I thought of some possible solutions - like checking if a key still exists as the first step in the loop or first looping and creating a list of keys to delete (without actually deleting them), then actually deleting in another loop.

What are your thought regarding this?


It's seems that the double-pass approach has a consensus. However, it is quite inefficient in the sense that during the first pass I double-check keys that were already marked for deletion. This is kinda recursive, because not only I check the key, I also calculate the other keys that should be deleted, although they were already calculated by the original key.

Perhaps I need to use some more dynamic data structure for iterating over the keys, that will updated dynamically?

+1  A: 

Based on the example in the question, you could use a grep to filter out the keys that match your $key token.


Your comment has clarified your need. My suggestion would be to determine the indexes that match your requirement and update you @keys set accordingly. The idea is to update @keys while looping over it so that unnecessary iterations are avoided.

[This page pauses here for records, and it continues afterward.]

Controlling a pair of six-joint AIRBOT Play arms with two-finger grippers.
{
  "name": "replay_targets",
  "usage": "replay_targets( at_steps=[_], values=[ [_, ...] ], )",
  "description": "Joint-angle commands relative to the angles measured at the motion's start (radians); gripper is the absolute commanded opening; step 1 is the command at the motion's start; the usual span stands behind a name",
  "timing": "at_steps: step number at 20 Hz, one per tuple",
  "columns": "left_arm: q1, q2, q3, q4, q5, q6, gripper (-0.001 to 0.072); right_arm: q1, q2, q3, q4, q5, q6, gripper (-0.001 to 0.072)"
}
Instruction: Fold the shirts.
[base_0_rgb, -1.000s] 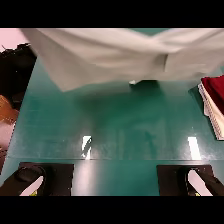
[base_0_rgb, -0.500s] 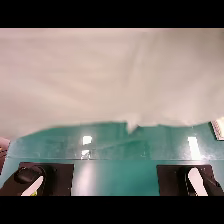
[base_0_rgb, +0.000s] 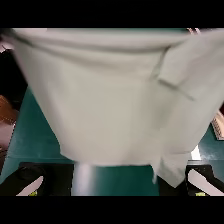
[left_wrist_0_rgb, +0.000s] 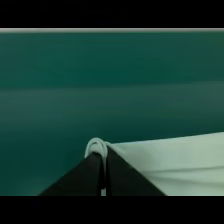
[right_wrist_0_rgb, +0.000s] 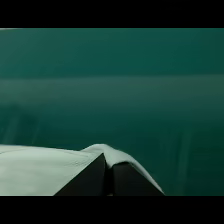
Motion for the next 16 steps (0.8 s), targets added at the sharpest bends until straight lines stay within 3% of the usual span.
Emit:
replay_targets(
  at_steps=[1,6,8,10,12,16],
  values=[
    [0.001,-0.152,-0.214,0.011,0.119,-0.044,0.0027,0.177,-0.170,-0.179,-0.184,-0.014,0.038,0.0013],
    [0.023,-0.433,-0.261,0.030,0.390,-0.074,0.0027,0.201,-0.433,-0.262,-0.190,-0.265,0.025,0.0014],
    [0.085,-0.509,-0.259,0.002,0.467,-0.171,0.0027,0.193,-0.515,-0.191,-0.190,-0.296,-0.003,0.0013],
    [0.153,-0.545,-0.259,-0.059,0.522,-0.185,0.0027,0.185,-0.577,-0.095,-0.193,-0.304,-0.008,0.0014],
    [0.190,-0.550,-0.259,-0.131,0.555,-0.142,0.0027,0.174,-0.613,-0.026,-0.191,-0.299,-0.016,0.0014],
    [0.196,-0.552,-0.261,-0.249,0.490,0.058,0.0027,0.175,-0.620,-0.012,-0.210,-0.228,-0.025,0.0013]
  ],
)
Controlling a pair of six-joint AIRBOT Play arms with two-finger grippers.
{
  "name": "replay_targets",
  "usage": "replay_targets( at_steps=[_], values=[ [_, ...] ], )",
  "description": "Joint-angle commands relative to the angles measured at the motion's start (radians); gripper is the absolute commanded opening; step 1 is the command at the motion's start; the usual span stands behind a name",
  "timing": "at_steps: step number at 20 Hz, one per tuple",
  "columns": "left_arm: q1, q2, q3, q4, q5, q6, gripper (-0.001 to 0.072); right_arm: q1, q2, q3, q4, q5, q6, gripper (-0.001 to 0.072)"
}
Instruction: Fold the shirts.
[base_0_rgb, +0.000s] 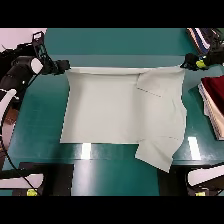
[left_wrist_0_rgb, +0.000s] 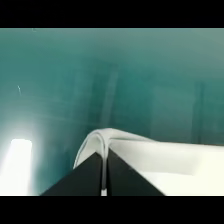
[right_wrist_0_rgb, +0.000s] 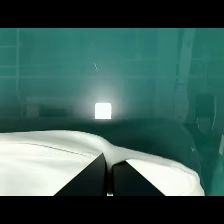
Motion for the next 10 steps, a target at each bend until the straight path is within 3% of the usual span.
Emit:
replay_targets(
  at_steps=[1,5,10],
  values=[
    [0.018,-0.014,-0.003,-0.117,-0.058,0.153,0.0027,0.006,-0.023,0.027,-0.055,0.083,-0.010,0.0013],
    [0.019,-0.014,-0.036,-0.128,-0.212,0.223,0.0027,0.043,0.030,-0.092,-0.241,0.156,-0.004,0.0013],
    [0.019,-0.014,-0.166,-0.152,-0.204,0.222,0.0028,0.045,0.167,-0.437,-0.195,0.038,0.002,0.0015]
  ],
)
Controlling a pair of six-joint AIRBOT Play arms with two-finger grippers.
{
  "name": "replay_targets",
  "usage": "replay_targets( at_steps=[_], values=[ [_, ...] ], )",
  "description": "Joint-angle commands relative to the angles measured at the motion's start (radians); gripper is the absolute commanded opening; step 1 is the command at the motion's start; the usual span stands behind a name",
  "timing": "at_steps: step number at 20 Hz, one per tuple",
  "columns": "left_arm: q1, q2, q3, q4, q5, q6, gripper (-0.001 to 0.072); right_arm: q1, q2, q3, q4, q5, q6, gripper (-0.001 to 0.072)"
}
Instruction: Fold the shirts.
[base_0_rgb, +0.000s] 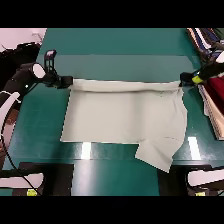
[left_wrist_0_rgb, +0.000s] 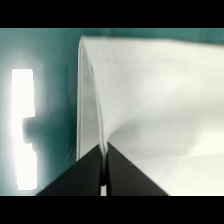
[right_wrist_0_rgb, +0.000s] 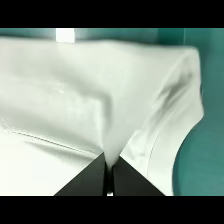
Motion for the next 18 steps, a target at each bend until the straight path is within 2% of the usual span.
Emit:
replay_targets(
  at_steps=[1,2,3,4,5,6,9,11,15,18],
  values=[
    [0.001,0.000,-0.066,-0.020,-0.018,0.016,0.0029,0.005,0.084,-0.208,0.028,-0.072,0.005,0.0015],
    [0.001,0.000,-0.066,-0.026,-0.025,0.016,0.0080,0.005,0.103,-0.246,0.058,-0.092,0.005,0.0015],
    [0.001,0.000,-0.066,-0.035,-0.035,0.016,0.0333,0.005,0.120,-0.273,0.082,-0.104,0.005,0.0018],
    [0.001,0.000,-0.066,-0.046,-0.052,0.016,0.0484,0.005,0.135,-0.290,0.103,-0.108,0.004,0.0091],
    [0.002,0.005,-0.066,-0.045,-0.079,0.016,0.0479,0.005,0.148,-0.294,0.100,-0.105,0.005,0.0294],
    [0.008,0.014,-0.066,-0.043,-0.114,0.019,0.0479,0.002,0.167,-0.294,0.099,-0.091,0.005,0.0386],
    [0.045,0.100,-0.086,0.010,-0.271,0.041,0.0479,-0.042,0.259,-0.295,0.097,-0.024,0.004,0.0385],
    [0.052,0.198,-0.181,0.031,-0.338,0.049,0.0479,-0.085,0.335,-0.295,0.098,0.024,0.004,0.0386],
    [0.052,0.423,-0.486,-0.031,-0.342,0.047,0.0479,-0.148,0.449,-0.295,0.098,0.042,0.004,0.0386],
    [0.052,0.515,-0.640,-0.051,-0.349,0.045,0.0479,-0.155,0.481,-0.295,0.098,0.042,0.004,0.0385]
  ],
)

I've implemented the simple grep as a customizable function here.

sub matches { $_[0] =~ /$_[1]/ ? 1 : 0 }  # Simple grep implemented here

my @keys = keys %hash;  # @keys should initially contain all keys

while ( @keys ) {

    my $key = shift @keys;
    next unless should_be_deleted ($key);  # Skip keys that are wanted

    my @indexes_to_delete = grep { matches ($key, qr/$keys[$_]/) } 0 .. $#keys;

    delete @hash { @keys[@indexes_to_delete] };     # Remove the unwanted keys

    splice @keys, $_, 1 foreach @indexes_to_delete; # Removes deleted ...
                                                    # ... elements from @keys.
                                                    # Avoids needless iterations.
my example was simplistic, but that's not the issue - I know how to find the keys that needs to be deleted, whether it is using grep or any magic function that gets a key that should be deleted and returns a list of other keys that should also be deleted. The question is how to nicely overcome the fact that if I delete a key before the loop reaches it, I'll still arrive to it later, although it doesn't already exist. I guess a simple `next unless exists($hash{$key})` will do, but I wondered if there any other suggestions.
David B
+3  A: 

How about this:

my %to_delete;

foreach my $key (keys %hash) {
    if (should_be_deleted($key)) {
    # add some other keys the same way...

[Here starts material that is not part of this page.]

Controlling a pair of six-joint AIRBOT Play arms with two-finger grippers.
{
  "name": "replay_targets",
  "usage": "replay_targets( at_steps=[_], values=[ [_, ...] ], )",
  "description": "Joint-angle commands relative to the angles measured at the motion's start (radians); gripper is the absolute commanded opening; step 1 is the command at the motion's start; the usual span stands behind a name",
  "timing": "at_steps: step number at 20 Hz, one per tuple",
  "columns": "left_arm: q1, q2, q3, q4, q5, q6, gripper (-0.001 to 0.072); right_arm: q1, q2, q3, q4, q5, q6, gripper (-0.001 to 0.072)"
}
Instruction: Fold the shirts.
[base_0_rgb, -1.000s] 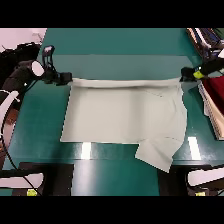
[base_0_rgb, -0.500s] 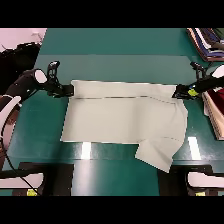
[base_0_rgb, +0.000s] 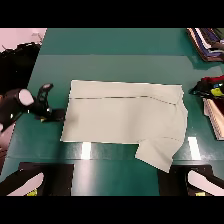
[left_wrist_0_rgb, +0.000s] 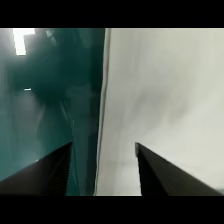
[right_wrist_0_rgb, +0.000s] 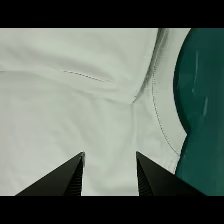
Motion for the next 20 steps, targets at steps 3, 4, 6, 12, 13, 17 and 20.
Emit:
replay_targets(
  at_steps=[3,4,6,12,13,17,20],
  values=[
    [0.002,0.118,-0.213,-0.070,-0.006,0.001,0.0479,-0.010,0.046,-0.001,0.005,0.020,0.000,0.0385],
    [0.002,0.118,-0.217,-0.092,0.008,0.001,0.0479,-0.010,0.046,-0.001,0.005,0.022,0.000,0.0385],
    [0.002,0.118,-0.217,-0.134,0.031,0.003,0.0478,-0.010,0.047,-0.001,0.003,0.028,0.000,0.0385],
    [0.002,0.118,-0.217,-0.160,-0.004,0.016,0.0186,-0.067,0.049,-0.011,-0.008,0.135,0.000,0.0385],
    [0.002,0.118,-0.217,-0.161,0.003,0.022,0.0040,-0.096,0.060,-0.045,-0.008,0.144,0.000,0.0385],
    [0.002,0.118,-0.160,-0.161,0.004,0.027,0.0027,-0.212,0.129,-0.311,-0.008,0.158,-0.001,0.0388],
    [0.002,0.118,-0.107,-0.161,0.016,0.027,0.0026,-0.254,0.164,-0.520,-0.008,0.170,-0.016,0.0389]
  ],
)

delete @hash{keys %to_delete};
eugene y
+3  A: 

I recommend doing two passes because it's more robust. Hash order is effectively random, so there are no guarantees that you'll see the "primary" keys before the related ones. For example, if should_be_deleted() only detects the primary keys that aren't wanted and the related ones are calculated, you could end up processing unwanted data. A two-pass approach avoids this issue.

my @unwanted;
foreach my $key (keys %hash) {
    if (should_be_deleted($key)) {
         push @unwanted, $key;
         # push any related keys onto @unwanted

delete @hash{@unwanted};

foreach my $key (keys %hash) {
    # do something
Michael Carman